* _Exercise_: What you return should be the exact lines from the one with "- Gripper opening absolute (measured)" to the end of the records below, both included, and no pictures.

* _Source data_:

────────

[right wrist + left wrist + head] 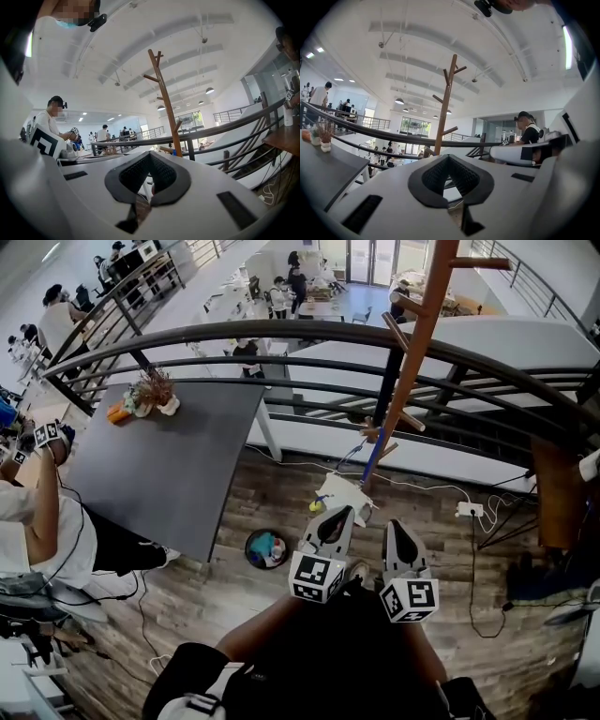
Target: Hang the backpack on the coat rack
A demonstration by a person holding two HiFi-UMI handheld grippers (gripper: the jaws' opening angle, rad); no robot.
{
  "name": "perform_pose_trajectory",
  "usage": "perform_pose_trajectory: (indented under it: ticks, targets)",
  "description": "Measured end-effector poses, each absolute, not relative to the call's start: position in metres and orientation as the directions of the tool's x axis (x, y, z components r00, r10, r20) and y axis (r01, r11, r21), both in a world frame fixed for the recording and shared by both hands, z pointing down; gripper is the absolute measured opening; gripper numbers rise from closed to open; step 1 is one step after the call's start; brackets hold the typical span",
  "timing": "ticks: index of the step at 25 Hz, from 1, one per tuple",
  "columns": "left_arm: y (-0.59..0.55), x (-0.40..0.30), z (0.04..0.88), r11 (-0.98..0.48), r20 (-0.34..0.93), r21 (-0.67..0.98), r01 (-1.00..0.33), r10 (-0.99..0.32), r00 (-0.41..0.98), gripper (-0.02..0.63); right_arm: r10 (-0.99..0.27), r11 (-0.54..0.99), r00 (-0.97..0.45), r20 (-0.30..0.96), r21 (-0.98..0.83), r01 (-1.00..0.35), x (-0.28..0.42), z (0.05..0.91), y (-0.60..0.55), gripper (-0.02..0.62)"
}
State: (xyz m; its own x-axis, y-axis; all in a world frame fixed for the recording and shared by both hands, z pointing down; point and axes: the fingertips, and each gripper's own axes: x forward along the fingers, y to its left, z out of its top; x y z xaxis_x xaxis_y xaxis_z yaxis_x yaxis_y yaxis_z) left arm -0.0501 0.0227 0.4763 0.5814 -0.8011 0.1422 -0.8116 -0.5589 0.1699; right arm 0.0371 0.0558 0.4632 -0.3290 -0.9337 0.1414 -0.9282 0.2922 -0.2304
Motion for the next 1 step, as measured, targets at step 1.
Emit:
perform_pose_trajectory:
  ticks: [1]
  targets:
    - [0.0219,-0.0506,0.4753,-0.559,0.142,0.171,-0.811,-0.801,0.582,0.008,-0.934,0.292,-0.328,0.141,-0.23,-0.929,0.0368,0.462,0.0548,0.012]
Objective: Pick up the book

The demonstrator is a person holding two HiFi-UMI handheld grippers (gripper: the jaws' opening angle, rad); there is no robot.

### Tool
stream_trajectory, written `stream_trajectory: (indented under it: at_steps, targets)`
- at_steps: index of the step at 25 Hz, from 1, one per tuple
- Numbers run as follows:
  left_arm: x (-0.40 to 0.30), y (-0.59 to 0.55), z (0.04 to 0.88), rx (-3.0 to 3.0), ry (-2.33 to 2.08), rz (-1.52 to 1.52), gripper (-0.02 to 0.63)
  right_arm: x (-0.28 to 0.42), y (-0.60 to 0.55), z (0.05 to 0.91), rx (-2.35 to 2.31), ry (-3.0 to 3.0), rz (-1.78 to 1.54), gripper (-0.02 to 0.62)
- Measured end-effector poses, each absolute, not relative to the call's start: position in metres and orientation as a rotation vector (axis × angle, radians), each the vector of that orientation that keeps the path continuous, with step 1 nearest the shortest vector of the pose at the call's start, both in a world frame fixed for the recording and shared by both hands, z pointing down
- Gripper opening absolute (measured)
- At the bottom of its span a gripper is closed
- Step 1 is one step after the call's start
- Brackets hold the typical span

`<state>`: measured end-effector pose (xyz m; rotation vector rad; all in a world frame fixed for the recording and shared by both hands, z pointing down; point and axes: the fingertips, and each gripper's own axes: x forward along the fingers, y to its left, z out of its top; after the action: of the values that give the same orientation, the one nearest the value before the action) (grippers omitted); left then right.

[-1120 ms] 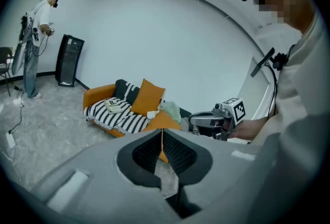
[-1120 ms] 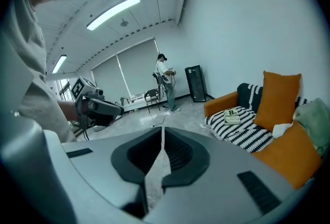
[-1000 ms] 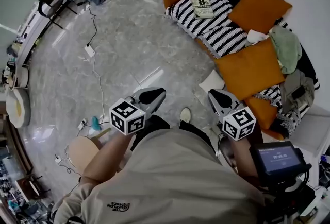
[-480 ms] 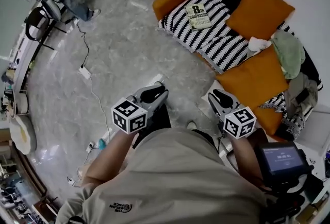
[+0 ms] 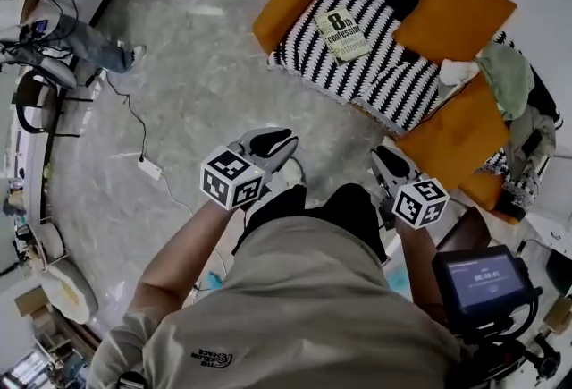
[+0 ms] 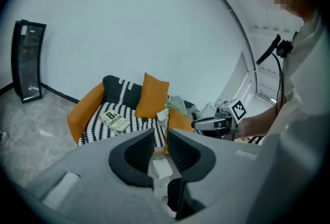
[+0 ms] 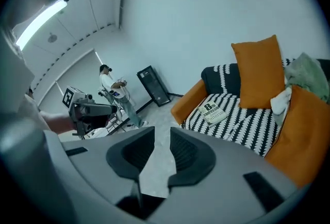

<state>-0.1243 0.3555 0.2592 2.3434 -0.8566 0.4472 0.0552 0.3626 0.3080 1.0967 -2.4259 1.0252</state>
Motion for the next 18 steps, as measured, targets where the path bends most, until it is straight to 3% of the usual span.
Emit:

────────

* _Expected answer_:
- Gripper opening absolute (measured)
- At the bottom of its span a gripper is closed
- Step 1 is one step after the call's start
- Brackets hold the typical span

`<state>`: measured end-effector pose (xyz m; rotation vector rad; all in a world frame fixed for the recording and shared by both hands, z pointing down; point and axes: the fingertips, and each gripper's own axes: x forward along the fingers, y to its left, z out of its top; after the action: of the values that give the same orientation, the one nearest the value before the action) (grippers omitted); left then right.

[-1120 ms] 
[-1120 ms] 
[-1000 ms] 
[-480 ms] 
[+0 ms] 
[+0 ms] 
[+0 ms] 

<state>-0.1243 0.3555 0.2592 2.3434 -0.8566 0.4472 0.0552 0.3626 0.3080 1.0967 -2.4259 1.0252</state>
Motion for the next 18 steps, as measured, targets where the path bends most, until it is straight to 3% of the usual span.
Emit:

This exercise has nothing more to it.